Summary & Overview
CPT 33985: Pediatric Central Cannula Removal via Open Sternotomy/Thoracotomy
CPT code 33985 denotes the surgical removal of a central cannula for extracorporeal circulation performed through an open sternotomy or thoracotomy in pediatric patients from birth through five years of age. This procedure is a discrete, technically complex component of pediatric cardiothoracic surgical care, relevant to hospitals, children's specialty centers, and payers overseeing high-acuity pediatric cardiac services nationwide. Accurate coding ensures appropriate identification of resource-intensive operative care and supports quality measurement and reimbursement alignment for neonatal and infant cardiac surgery.

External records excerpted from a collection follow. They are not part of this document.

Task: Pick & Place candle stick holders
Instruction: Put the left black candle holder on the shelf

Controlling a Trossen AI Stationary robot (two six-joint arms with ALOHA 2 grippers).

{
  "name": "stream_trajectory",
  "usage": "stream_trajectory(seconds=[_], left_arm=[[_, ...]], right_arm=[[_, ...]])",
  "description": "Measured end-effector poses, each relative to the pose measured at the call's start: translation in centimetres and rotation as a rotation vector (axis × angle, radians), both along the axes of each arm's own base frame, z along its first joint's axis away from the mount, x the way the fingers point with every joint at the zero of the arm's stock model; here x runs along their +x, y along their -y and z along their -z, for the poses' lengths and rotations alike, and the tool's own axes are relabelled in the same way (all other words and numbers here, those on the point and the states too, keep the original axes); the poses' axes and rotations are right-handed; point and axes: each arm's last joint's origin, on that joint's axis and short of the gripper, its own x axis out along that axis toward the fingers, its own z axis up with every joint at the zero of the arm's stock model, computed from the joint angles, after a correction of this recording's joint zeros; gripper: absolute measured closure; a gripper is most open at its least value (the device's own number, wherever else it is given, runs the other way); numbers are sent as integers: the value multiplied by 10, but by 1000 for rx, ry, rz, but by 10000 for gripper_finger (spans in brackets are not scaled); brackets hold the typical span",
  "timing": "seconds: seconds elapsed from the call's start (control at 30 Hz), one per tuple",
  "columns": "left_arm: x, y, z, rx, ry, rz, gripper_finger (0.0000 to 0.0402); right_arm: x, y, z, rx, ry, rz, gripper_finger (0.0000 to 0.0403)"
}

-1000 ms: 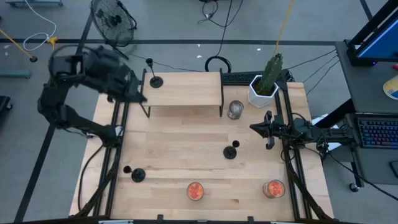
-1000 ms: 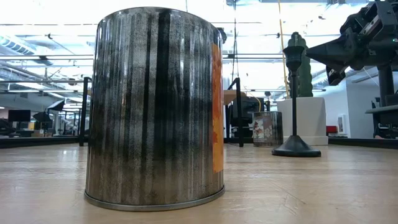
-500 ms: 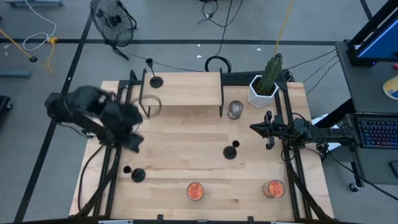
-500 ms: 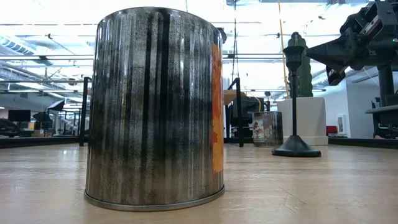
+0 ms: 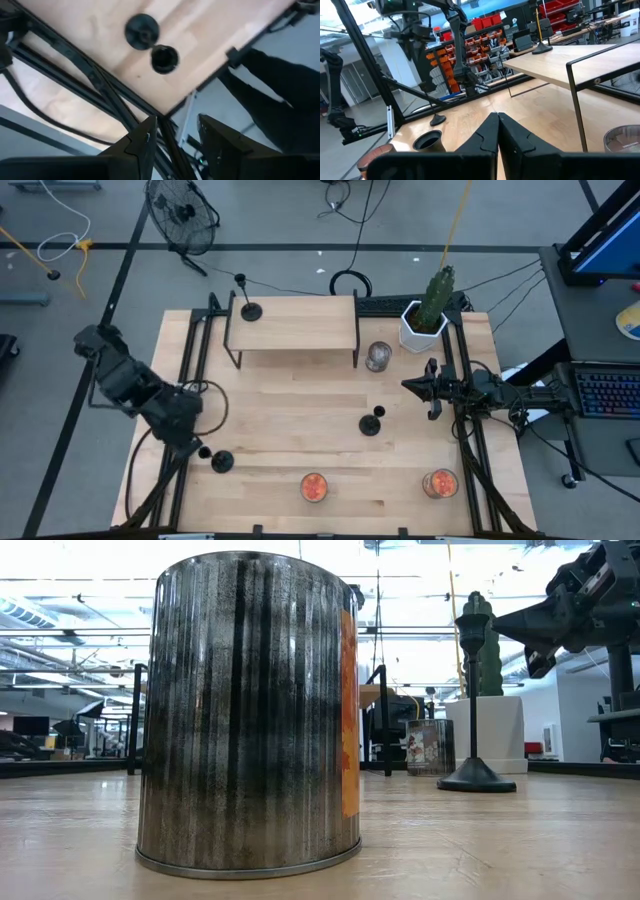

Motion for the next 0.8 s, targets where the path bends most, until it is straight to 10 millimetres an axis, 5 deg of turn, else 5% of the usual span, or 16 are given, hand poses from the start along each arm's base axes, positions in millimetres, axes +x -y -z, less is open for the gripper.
stream_trajectory(seconds=[0.2, 0.8], left_arm=[[-5, 6, 15, 56, -48, -23, 252], [21, 31, 42, 249, -68, 36, 252]], right_arm=[[0, 0, 0, -1, 0, 0, 403], [0, 0, 0, 1, 0, 0, 403]])
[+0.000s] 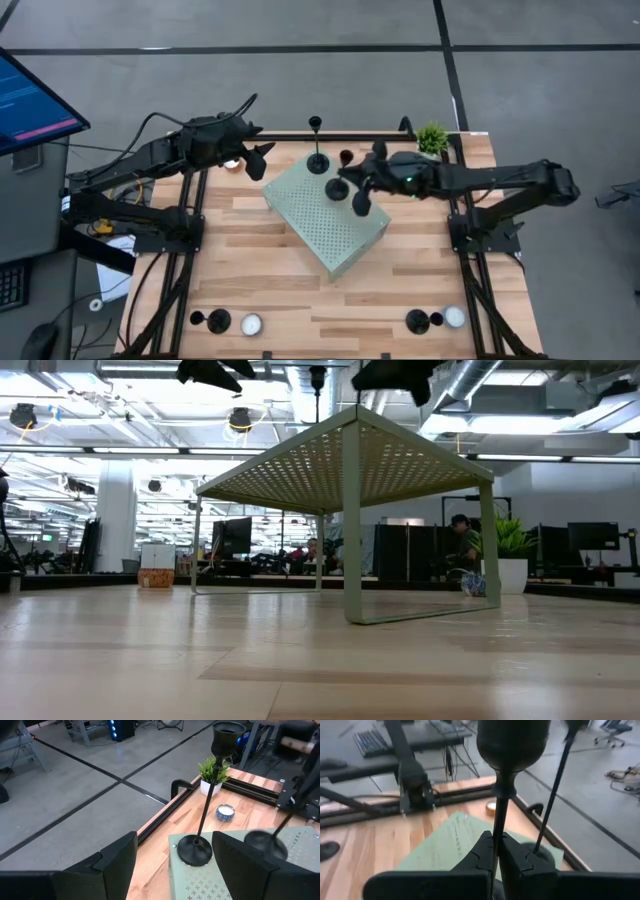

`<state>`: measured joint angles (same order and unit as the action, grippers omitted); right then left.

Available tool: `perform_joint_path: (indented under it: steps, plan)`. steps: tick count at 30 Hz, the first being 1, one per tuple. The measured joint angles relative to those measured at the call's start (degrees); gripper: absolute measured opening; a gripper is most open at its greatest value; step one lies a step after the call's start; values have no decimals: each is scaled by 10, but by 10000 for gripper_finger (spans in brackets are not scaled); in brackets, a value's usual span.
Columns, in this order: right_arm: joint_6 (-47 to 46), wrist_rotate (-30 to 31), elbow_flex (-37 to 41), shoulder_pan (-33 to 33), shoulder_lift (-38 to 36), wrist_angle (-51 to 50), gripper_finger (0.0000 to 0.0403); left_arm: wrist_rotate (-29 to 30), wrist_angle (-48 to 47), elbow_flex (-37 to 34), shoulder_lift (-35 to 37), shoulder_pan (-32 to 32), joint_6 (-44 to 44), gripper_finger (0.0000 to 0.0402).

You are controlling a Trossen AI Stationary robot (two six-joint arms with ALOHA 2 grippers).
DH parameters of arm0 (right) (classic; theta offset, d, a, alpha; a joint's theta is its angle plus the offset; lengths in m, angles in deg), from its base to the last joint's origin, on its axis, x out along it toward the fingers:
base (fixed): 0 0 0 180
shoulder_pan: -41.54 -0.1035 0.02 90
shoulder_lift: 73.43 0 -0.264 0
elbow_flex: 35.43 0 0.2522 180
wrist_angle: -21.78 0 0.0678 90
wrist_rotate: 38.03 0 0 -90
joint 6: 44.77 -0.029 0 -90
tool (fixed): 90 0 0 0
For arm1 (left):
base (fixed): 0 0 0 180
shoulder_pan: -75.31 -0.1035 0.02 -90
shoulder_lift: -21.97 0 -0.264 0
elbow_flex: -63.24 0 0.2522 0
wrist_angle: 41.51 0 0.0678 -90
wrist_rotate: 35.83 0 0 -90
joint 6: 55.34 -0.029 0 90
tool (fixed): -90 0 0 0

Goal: Pick & Place candle stick holders
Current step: Put the top right black candle holder on the shelf

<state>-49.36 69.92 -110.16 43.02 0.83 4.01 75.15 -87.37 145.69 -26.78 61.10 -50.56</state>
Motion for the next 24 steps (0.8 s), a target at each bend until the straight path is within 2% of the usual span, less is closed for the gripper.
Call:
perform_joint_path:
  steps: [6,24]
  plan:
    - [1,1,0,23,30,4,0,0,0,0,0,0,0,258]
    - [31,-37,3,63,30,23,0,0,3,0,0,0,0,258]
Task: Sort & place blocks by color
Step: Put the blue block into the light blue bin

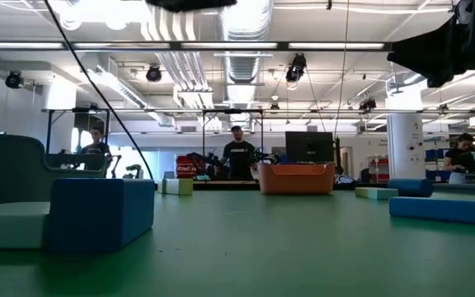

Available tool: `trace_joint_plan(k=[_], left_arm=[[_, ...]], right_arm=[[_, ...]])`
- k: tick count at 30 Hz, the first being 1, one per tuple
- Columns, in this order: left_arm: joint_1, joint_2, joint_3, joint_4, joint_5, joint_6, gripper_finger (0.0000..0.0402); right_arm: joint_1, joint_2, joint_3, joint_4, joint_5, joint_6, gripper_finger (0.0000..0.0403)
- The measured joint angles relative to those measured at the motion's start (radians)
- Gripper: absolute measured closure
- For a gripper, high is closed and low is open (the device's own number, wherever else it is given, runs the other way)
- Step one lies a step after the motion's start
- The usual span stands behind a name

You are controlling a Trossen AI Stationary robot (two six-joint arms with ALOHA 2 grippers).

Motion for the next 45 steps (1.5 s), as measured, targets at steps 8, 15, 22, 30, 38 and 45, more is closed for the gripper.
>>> trace_joint_plan(k=[8,15,22,30,38,45], left_arm=[[0.041,-0.165,-0.173,0.341,-0.004,0.151,0.0171],[0.045,-0.236,-0.24,0.405,-0.004,0.149,0.0171],[0.046,-0.241,-0.265,0.417,-0.003,0.149,0.0171],[0.045,-0.242,-0.283,0.415,-0.004,0.123,0.0171],[0.045,-0.244,-0.284,0.417,-0.003,0.124,0.0171],[0.045,-0.244,-0.284,0.419,-0.004,0.124,0.0171]], right_arm=[[0.0,0.036,-0.001,0.066,0.003,0.265,0.0239],[0.0,0.141,0.014,0.222,0.018,0.297,0.0239],[0.0,0.333,0.108,0.162,0.193,0.417,0.0239],[-0.004,0.501,0.319,-0.333,0.287,0.772,0.0239],[-0.025,0.663,0.507,-0.908,0.188,1.226,0.0239],[-0.121,0.774,0.523,-1.003,-0.074,1.312,0.0239]])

Key payers discussed include Aetna, Blue Cross Blue Shield, Cigna Health, UnitedHealthcare, and Medicare. Readers will find a concise clinical and billing overview of CPT code 33985, context on typical settings and service type, and guidance on common documentation elements tied to pediatric cardiothoracic cannula removal. The publication covers benchmark considerations, common billing modifiers in use, and implications for hospital billing workflows. Where specific payer policy details or claim-level benchmarks are not available in the source input, the report notes that data is not available in the input and focuses on clinical description and coding implications for a national audience.
Billing Code Overview
CPT code 33985 describes the surgical removal of a central cannula used for extracorporeal circulation through an open sternotomy or thoracotomy approach in a child from birth through five years of age. This procedure involves the operative extraction of a centrally placed cannula that supported cardiopulmonary bypass or other extracorporeal support.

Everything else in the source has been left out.